A similar lawsuit was filed at the end of December in Thurston County Superior Court by Tacoma, Alderwood, Kitsap County, Birch Bay Water and Sewer District in northwest Whatcom County, and Southwest Suburban Sewer District in King County.

That lawsuit asked in part for a “declaratory judgment that Ecology’s adoption of the rules exceeds its statutory authority and is arbitrary and capricious, and that Ecology may not lawfully impose nutrient loading caps or an impairment determination for Puget Sound marine waters or municipal wastewater treatment plants in a general discharge permit or individual discharge permit for municipal wastewater treatment plants without first engaging in rulemaking under the APA (Administrative Procedure Act).”

Slevin said the rules related to nutrient removal adopted a new dissolved oxygen standard throughout Puget Sound, determined “all Puget Sound dischargers were causing or contributing to the impairment of the Puget Sound,” and “determined that Ecology would impose nutrient (Total Inorganic Nitrogen) effluent loading limits on all Puget Sound Dischargers.”

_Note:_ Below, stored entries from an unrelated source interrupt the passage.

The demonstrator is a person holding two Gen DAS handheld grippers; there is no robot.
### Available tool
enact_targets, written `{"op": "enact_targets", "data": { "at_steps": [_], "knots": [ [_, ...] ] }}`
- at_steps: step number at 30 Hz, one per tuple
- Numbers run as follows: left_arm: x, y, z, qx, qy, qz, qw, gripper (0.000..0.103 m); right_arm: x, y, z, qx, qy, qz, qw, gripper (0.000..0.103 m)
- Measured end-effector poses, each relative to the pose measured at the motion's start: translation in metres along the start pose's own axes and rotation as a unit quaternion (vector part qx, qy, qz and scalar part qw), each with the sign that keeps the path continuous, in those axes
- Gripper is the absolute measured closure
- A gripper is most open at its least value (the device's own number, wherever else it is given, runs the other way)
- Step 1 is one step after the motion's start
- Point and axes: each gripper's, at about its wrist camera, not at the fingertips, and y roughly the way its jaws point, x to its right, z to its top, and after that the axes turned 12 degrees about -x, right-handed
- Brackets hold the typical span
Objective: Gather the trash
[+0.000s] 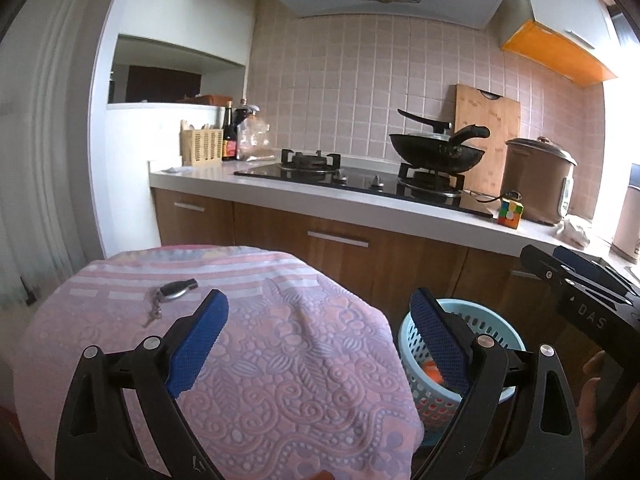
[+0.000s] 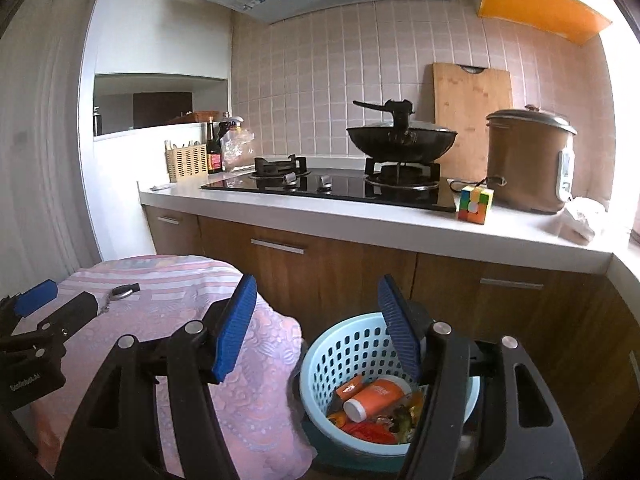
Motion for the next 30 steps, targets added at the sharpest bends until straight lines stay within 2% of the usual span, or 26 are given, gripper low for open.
{"op": "enact_targets", "data": {
  "at_steps": [26, 30],
  "knots": [
    [-0.006, -0.014, -0.010, 0.003, -0.002, 0.001, 1.0000, 0.012, -0.009, -0.007, -0.004, 0.002, -0.001, -0.012, 1.000, 0.043],
    [-0.008, -0.016, -0.012, 0.004, -0.002, 0.002, 1.0000, 0.009, -0.012, -0.005, -0.004, -0.002, -0.004, -0.013, 1.000, 0.040]
  ]
}}
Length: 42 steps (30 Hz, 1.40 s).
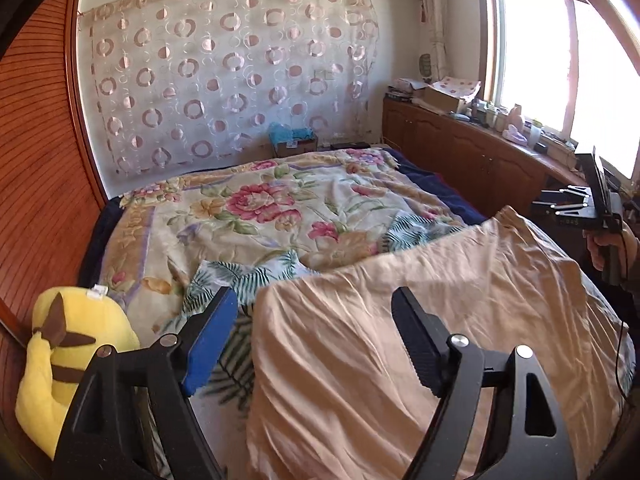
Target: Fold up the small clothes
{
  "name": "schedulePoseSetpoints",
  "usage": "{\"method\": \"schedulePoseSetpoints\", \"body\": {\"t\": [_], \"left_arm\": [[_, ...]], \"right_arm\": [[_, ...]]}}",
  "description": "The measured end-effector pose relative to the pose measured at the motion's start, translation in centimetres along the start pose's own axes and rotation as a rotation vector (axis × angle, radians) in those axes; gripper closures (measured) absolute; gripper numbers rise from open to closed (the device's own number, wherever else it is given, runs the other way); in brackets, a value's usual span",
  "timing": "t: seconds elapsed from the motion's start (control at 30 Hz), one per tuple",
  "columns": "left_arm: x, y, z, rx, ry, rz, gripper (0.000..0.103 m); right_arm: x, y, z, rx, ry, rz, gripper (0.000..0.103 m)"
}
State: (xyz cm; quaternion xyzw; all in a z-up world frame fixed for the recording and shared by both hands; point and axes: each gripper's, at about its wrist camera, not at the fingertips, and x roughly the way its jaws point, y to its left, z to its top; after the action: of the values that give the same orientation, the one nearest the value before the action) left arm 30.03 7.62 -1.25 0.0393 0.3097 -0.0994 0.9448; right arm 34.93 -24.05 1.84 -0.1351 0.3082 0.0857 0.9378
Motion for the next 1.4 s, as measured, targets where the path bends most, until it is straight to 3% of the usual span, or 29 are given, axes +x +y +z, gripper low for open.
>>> {"method": "schedulePoseSetpoints", "body": {"t": [0.37,0.6,0.77,0.9,0.97,1.13,1.2,1.23,1.27,1.4], "left_arm": [[-6.7,-1.8,-9.3,-0.025,0.065,0.0,0.023],[-10.7,-2.2,-14.9,-0.081,0.1,-0.008,0.024],[-12.9,-2.9,-18.7,-0.12,0.128,-0.012,0.037],[-14.1,-3.6,-21.1,-0.176,0.146,-0.065,0.05],[-14.2,-4.1,-21.7,-0.176,0.153,-0.072,0.058],[-13.3,-5.4,-22.9,-0.184,0.198,-0.093,0.068],[-13.4,-5.9,-23.0,-0.156,0.195,-0.072,0.08],[-13.4,-6.0,-23.0,-0.158,0.197,-0.068,0.095],[-13.5,-6.0,-23.0,-0.161,0.2,-0.062,0.099],[-15.9,-5.7,-23.1,-0.156,0.167,-0.021,0.1]], "right_arm": [[-9.4,-0.9,-10.5,0.061,0.035,0.099,0.049],[-13.0,-1.1,-15.4,0.079,0.084,0.123,0.049],[-14.9,-1.3,-17.6,0.085,0.108,0.109,0.049],[-16.4,-2.5,-18.6,0.116,0.107,0.101,0.049],[-16.8,-2.9,-18.7,0.13,0.109,0.111,0.049],[-16.9,-3.3,-18.9,0.113,0.108,0.094,0.049],[-16.7,-3.1,-18.9,0.114,0.108,0.095,0.048],[-16.4,-2.9,-18.8,0.116,0.109,0.098,0.048],[-16.3,-2.9,-18.8,0.118,0.109,0.101,0.048],[-15.5,-2.5,-18.4,0.116,0.11,0.103,0.048]]}}
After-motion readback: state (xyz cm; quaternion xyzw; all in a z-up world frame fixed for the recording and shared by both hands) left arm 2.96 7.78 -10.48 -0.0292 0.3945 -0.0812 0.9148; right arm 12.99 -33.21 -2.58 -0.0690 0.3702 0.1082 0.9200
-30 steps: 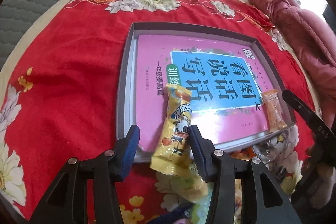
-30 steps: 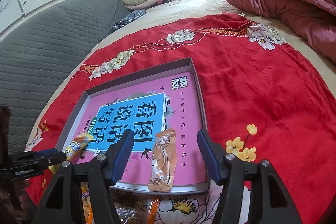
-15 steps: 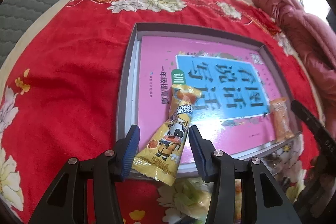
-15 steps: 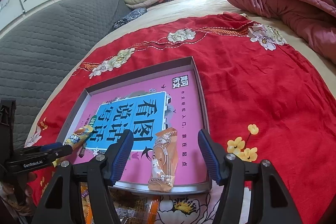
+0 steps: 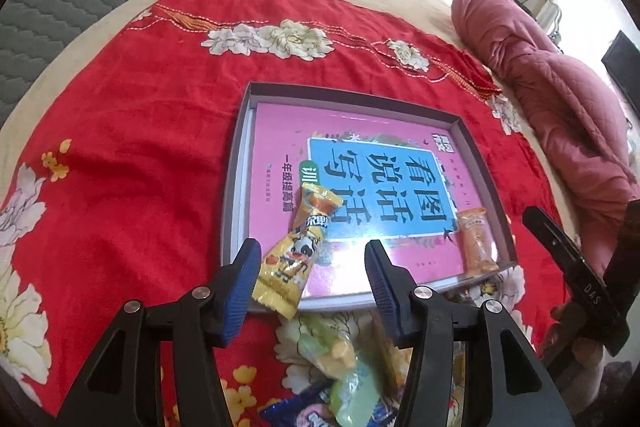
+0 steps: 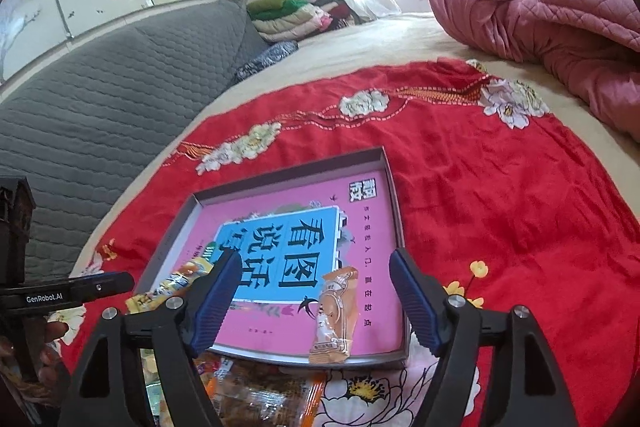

Heather Earnheart, the Alderwood wastewater treatment facility manager, said in a statement: “The District supports Ecology’s efforts to identify and address the impacts of nutrients being discharged to Puget Sound from all sources and we are committed to participating in scientific studies to determine how nutrients impact the aquatic habitat. We also recognize Ecology’s responsibility to maintain compliance with water quality standards. However, Ecology missed a vital step essential to good and transparent government that needs to be addressed and is required as a matter of law and public policy.”